PS: When I try to save the file manually using CTRL+Shift+S , the file gets saved OK.


Solution

  • From the errorneous response which appears to be just a HTML error page:

    alert('Session timed out. Please login again.\n');

    It thus appears that downloading the PDF file is required to take place in a valid HTTP session.

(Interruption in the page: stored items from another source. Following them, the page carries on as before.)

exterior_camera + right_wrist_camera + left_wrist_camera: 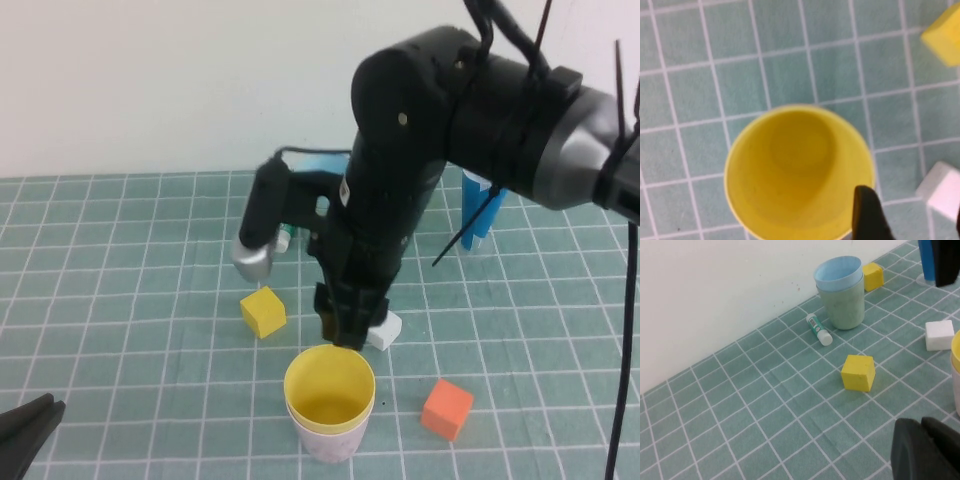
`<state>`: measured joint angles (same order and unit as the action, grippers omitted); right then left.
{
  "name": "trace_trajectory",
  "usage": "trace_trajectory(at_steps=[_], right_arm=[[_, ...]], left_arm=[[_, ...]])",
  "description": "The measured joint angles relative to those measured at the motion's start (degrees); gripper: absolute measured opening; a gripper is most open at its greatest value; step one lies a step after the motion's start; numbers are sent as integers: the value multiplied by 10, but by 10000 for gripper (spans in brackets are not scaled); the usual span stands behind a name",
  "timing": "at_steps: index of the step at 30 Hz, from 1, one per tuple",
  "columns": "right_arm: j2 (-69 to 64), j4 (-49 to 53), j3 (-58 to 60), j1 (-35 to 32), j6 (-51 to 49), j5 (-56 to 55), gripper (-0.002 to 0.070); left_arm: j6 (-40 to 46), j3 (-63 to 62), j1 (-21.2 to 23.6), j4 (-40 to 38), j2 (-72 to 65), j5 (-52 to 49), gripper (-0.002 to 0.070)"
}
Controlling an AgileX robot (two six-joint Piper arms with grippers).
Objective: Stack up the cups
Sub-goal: Pick up the pink cup, then place the pink cup on the blue cup
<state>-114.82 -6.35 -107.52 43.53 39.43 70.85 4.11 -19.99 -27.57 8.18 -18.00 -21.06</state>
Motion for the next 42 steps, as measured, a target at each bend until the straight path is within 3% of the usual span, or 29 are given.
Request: trace_trajectory(at_steps=[7, 14, 16, 21, 23, 28, 35, 42], right_arm=[[-20, -21, 47, -11, -5, -2, 400], [-57, -30, 47, -11, -6, -5, 394], [-65, -30, 47, -11, -6, -6, 347], [-71, -35, 46, -11, 13, -7, 74], [-72, -36, 38, -11, 19, -6, 39], [-76, -14, -64, -11, 21, -4, 32], [-76, 145, -271, -28, -31, -17, 32], [-84, 83, -301, -115, -62, -95, 32]], left_arm=[[1, 0, 0, 0, 0, 0, -1], [1, 0, 0, 0, 0, 0, -1], [1, 0, 0, 0, 0, 0, -1], [1, 0, 0, 0, 0, 0, -1], [1, 0, 0, 0, 0, 0, -1], [1, 0, 0, -1, 0, 0, -1], [0, 0, 0, -6, 0, 0, -1], [0, 0, 0, -7, 0, 1, -1]])
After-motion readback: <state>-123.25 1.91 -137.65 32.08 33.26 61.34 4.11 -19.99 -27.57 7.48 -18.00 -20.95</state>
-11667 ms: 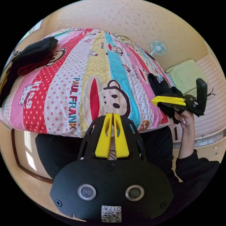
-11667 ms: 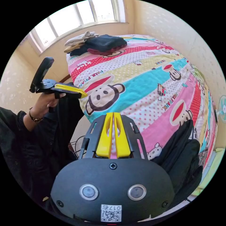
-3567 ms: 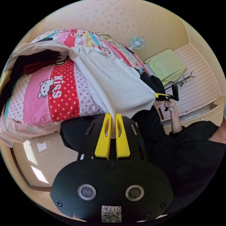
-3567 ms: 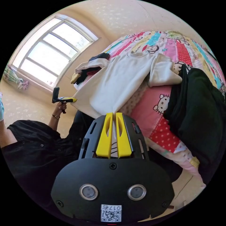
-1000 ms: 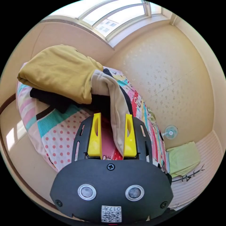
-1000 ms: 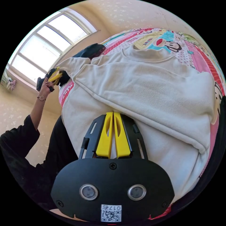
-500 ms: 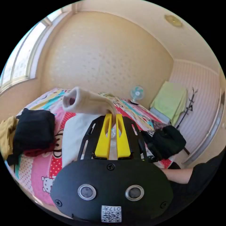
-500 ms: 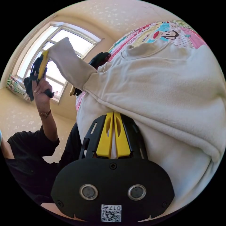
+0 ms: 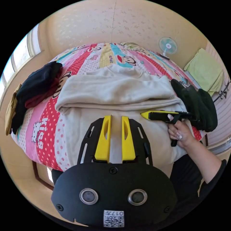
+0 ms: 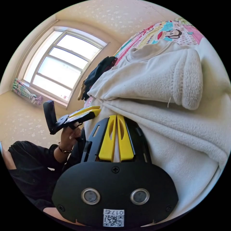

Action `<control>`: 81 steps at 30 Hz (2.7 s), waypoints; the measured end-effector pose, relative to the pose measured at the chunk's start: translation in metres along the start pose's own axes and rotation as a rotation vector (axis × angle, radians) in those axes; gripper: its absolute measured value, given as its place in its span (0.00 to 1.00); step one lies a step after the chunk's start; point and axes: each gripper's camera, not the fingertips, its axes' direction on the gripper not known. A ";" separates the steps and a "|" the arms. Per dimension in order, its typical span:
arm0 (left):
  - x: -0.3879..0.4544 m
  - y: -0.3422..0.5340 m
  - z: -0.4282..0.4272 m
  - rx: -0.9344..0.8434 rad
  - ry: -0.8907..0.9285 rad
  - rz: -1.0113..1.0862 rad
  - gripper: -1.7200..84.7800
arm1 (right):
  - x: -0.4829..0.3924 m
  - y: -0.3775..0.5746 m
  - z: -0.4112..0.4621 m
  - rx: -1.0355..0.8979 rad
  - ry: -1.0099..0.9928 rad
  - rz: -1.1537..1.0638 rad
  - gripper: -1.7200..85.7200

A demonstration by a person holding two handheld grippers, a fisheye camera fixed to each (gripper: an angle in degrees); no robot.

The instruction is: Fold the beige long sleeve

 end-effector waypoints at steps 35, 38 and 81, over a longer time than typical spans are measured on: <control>-0.096 0.079 -0.015 0.221 0.492 -0.188 0.08 | -0.062 0.066 -0.092 0.314 0.559 0.171 0.07; -0.128 0.088 -0.050 0.253 0.414 -0.276 0.11 | -0.088 0.110 -0.111 0.386 0.612 0.108 0.09; -0.214 0.065 -0.042 -0.163 0.270 -0.188 0.15 | 0.022 0.262 -0.100 0.236 0.569 0.223 0.15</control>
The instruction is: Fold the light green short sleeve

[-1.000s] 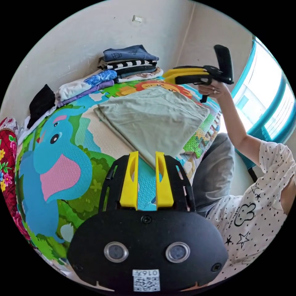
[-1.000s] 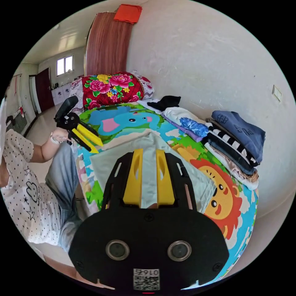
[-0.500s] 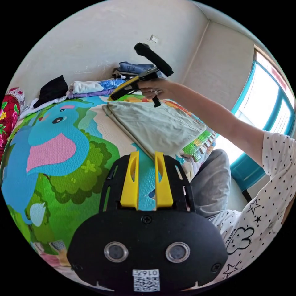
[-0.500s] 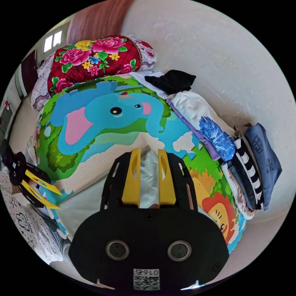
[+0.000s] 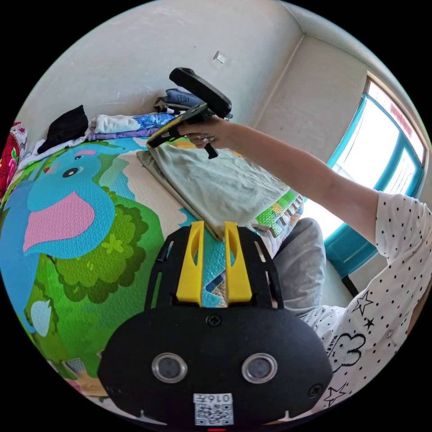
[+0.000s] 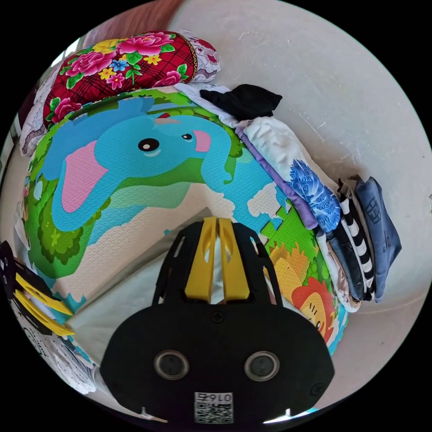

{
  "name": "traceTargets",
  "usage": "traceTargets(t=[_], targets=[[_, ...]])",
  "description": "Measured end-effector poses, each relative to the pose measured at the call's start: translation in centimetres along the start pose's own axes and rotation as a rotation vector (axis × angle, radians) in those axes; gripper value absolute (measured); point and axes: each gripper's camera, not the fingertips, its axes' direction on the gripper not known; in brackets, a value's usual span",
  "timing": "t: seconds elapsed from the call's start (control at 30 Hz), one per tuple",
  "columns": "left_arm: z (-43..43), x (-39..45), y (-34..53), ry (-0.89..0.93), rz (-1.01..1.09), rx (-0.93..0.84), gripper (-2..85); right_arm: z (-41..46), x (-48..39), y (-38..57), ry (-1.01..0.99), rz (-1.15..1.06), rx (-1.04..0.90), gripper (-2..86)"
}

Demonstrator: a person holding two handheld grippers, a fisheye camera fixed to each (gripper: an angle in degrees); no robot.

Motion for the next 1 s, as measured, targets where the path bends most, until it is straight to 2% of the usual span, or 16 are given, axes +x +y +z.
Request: traceTargets(t=[0.2, 0.53, 0.73, 0.8, 1.0], targets=[[-1.3, 0.6, 0.1, -0.042, 0.005, 0.050, 6.9, -3.6, 1.7, -1.6, 0.019, 0.012, 0.037, -0.1], [-1.4, 0.4, 0.1, -0.009, 0.006, 0.017, 7.3, -9.4, 6.0, -1.7, -0.054, 0.063, 0.195, -0.1], [-1.2, 1.4, 0.2, -0.001, 0.035, 0.002, 2.6, -11.5, 9.0, -1.7, -0.114, 0.148, 0.237, -0.1], [-1.5, 2.0, 0.4, 0.006, 0.062, 0.004, -0.1, -11.7, 9.0, -2.0, -0.102, 0.142, 0.233, -0.1], [-2.1, 2.7, 0.9, 0.010, 0.101, -0.019, -0.9, -12.0, 7.6, -4.8, -0.059, 0.096, 0.205, -0.1]])
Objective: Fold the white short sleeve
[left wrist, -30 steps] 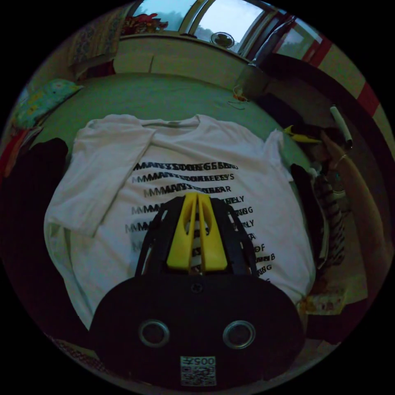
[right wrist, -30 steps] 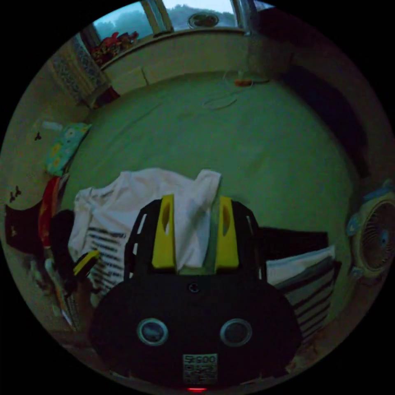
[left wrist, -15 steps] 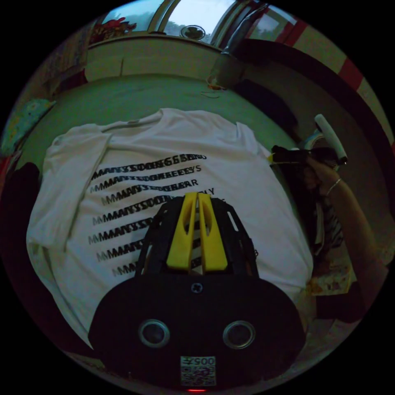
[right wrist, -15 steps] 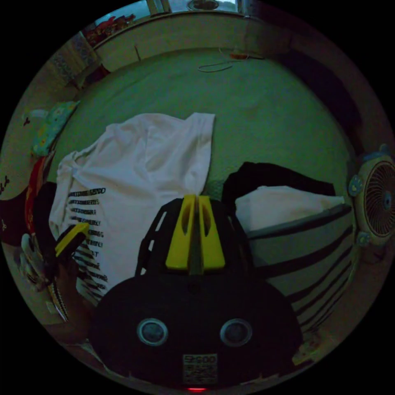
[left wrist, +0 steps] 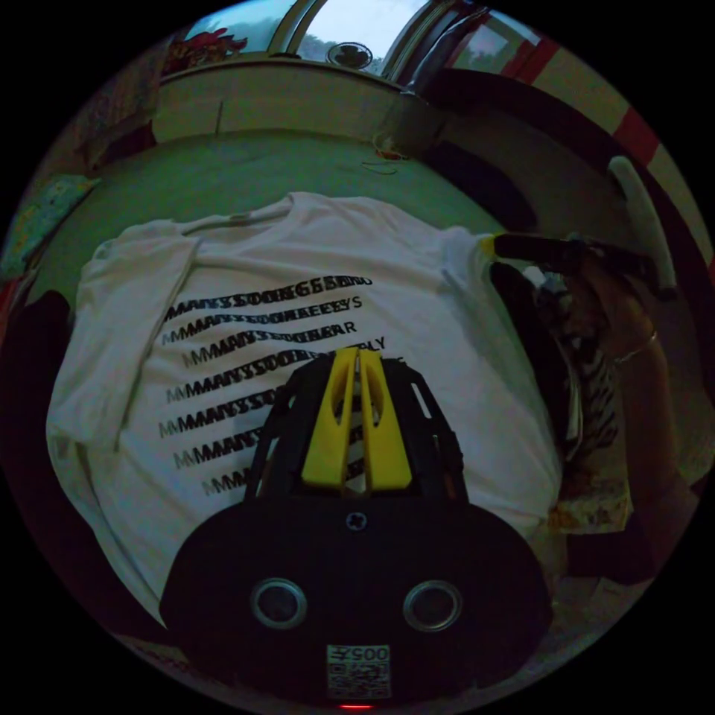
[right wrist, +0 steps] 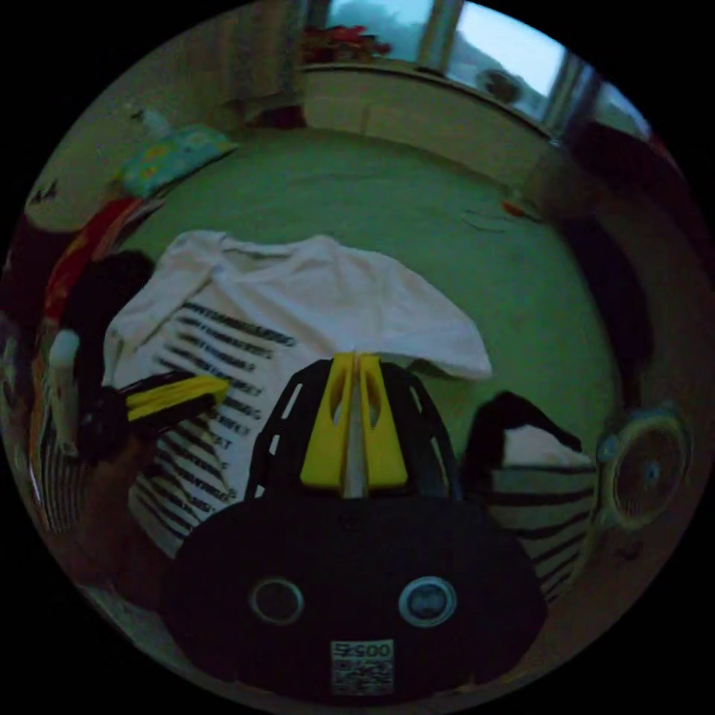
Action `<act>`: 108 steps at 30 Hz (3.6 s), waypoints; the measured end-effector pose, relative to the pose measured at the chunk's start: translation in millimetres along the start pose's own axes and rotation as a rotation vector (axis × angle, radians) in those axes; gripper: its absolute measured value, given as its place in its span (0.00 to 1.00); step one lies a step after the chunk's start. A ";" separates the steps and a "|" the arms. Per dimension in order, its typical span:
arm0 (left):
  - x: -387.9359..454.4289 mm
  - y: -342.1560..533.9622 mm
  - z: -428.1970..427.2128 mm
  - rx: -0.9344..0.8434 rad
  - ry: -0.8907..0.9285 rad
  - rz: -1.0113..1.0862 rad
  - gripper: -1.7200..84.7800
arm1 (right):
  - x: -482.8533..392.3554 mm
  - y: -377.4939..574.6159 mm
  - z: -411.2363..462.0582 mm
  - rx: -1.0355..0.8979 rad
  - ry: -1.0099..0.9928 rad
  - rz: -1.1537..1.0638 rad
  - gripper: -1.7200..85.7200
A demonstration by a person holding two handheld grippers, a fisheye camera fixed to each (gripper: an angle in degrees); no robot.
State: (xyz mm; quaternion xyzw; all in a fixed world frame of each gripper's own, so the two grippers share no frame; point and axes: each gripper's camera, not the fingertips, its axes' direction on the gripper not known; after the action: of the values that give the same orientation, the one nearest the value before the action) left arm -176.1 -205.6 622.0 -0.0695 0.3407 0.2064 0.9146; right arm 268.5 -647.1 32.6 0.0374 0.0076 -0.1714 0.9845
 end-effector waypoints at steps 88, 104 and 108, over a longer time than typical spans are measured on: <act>-141.8 -70.3 -26.8 -0.035 0.058 -0.067 0.01 | 71.2 -57.3 101.7 -0.089 -0.357 0.064 0.01; -200.4 -127.0 -80.1 -0.026 0.054 -0.071 0.01 | 70.0 -38.4 107.1 -0.076 -0.266 0.004 0.01; -218.6 -144.4 -97.5 -0.024 0.052 -0.075 0.01 | 82.3 -42.3 98.4 0.002 -0.266 0.049 0.01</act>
State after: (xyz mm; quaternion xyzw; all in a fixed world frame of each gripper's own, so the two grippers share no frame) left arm -321.9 -434.6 688.7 -0.0985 0.3592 0.1743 0.9115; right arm 331.9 -722.0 125.4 0.0157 -0.1240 -0.1507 0.9807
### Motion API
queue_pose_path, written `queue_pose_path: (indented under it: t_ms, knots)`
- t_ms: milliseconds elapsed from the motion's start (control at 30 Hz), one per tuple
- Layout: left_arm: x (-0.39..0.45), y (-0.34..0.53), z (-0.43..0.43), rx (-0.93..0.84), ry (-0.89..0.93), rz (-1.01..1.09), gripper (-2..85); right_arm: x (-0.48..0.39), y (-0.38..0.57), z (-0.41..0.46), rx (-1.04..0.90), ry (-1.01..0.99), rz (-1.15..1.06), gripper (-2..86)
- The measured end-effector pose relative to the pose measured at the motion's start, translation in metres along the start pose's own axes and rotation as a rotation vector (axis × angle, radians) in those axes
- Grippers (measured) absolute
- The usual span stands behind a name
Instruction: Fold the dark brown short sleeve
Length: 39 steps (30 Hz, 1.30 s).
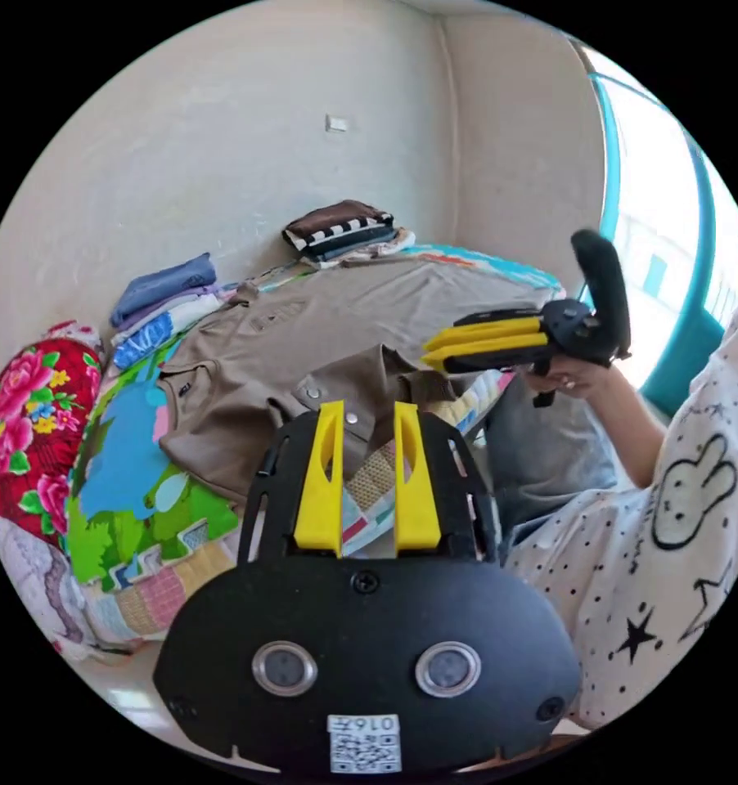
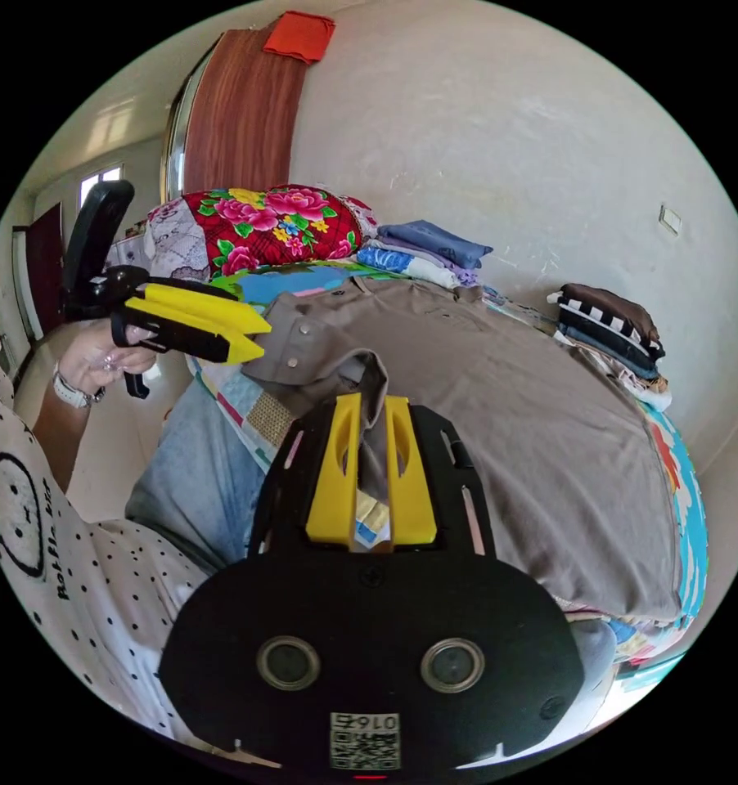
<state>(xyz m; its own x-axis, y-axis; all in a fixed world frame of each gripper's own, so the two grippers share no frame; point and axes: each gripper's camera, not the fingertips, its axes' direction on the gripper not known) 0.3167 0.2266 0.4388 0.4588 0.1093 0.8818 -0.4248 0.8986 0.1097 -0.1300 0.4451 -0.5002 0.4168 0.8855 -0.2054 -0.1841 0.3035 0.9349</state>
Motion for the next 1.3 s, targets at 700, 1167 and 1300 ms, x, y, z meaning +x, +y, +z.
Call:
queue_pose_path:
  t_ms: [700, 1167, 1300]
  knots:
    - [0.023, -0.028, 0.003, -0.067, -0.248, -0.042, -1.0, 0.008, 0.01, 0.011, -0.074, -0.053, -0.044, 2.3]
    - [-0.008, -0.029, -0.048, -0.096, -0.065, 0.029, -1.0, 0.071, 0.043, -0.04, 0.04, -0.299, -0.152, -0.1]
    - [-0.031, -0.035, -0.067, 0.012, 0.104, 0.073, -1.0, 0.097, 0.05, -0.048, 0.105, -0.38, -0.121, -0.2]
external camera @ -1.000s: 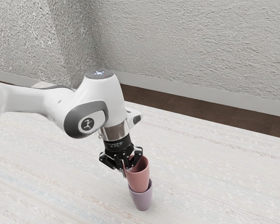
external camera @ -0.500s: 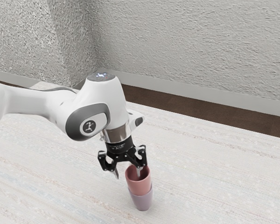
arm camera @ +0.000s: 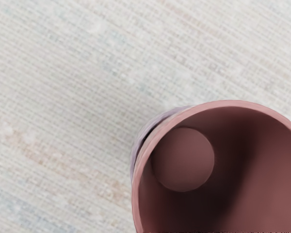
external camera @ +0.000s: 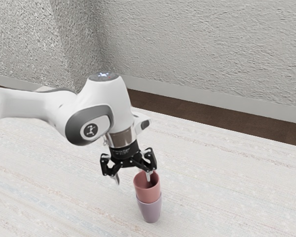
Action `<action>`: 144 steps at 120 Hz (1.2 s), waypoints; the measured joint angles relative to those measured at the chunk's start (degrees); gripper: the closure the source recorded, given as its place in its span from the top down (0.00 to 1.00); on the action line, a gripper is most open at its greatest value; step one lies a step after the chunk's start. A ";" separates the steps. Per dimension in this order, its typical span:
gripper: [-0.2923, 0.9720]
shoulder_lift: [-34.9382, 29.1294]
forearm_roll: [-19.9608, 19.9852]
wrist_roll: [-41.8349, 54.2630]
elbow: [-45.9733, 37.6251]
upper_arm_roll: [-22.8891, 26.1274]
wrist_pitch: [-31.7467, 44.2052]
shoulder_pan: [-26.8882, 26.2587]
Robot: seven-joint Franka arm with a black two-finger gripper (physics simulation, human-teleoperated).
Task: Place the left cup onto the right cup
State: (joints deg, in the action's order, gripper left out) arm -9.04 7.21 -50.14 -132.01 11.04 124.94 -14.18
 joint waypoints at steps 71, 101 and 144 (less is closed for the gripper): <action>0.77 -0.44 -5.80 0.61 8.74 -2.06 -7.57 -0.09; 0.77 1.59 -8.00 2.25 17.03 -4.58 -15.05 0.09; 0.77 7.44 -13.15 11.87 26.94 -10.11 -18.94 -0.16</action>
State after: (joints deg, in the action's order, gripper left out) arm -1.60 -5.94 -38.27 -105.07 0.93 106.00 -14.34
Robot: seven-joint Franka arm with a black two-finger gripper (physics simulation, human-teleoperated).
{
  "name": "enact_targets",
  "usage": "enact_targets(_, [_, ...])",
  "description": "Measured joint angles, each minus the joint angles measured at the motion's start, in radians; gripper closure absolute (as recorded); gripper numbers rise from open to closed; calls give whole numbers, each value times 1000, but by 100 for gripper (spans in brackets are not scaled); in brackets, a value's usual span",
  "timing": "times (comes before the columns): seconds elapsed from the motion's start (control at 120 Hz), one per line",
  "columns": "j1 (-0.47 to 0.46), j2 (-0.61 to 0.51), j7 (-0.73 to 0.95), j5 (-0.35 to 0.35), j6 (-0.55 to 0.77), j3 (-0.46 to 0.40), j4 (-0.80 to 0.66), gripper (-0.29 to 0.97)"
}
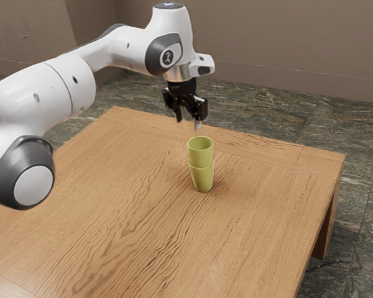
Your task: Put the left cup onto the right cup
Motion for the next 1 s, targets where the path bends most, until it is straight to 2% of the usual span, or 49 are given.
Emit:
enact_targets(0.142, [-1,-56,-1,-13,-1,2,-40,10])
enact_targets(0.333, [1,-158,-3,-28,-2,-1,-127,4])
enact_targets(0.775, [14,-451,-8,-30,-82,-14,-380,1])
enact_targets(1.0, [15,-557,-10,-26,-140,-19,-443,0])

The HTTP session is backed by a cookie. The HTTP session in turn contains in the server side usually information about the currenty active and/or logged-in user.

    The Selenium web driver manages cookies all by itself fully transparently. You can obtain them programmatically as follows:

    Set<Cookie> cookies = driver.manage().getCookies();
    

    When manually fiddling with java.net.URL outside control of Selenium, you should be making sure yourself that the URL connection is using the same cookies (and thus also maintaining the same HTTP session). You can set cookies on the URL connection as follows:

    URLConnection connection = new URL(driver.getCurrentUrl()).openConnection();
    
    for (Cookie cookie : driver.manage().getCookies()) {
        String cookieHeader = cookie.getName() + "=" + cookie.getValue();
        connection.addRequestProperty("Cookie", cookieHeader);
    }
    
    InputStream input = connection.getInputStream(); // Write this to file.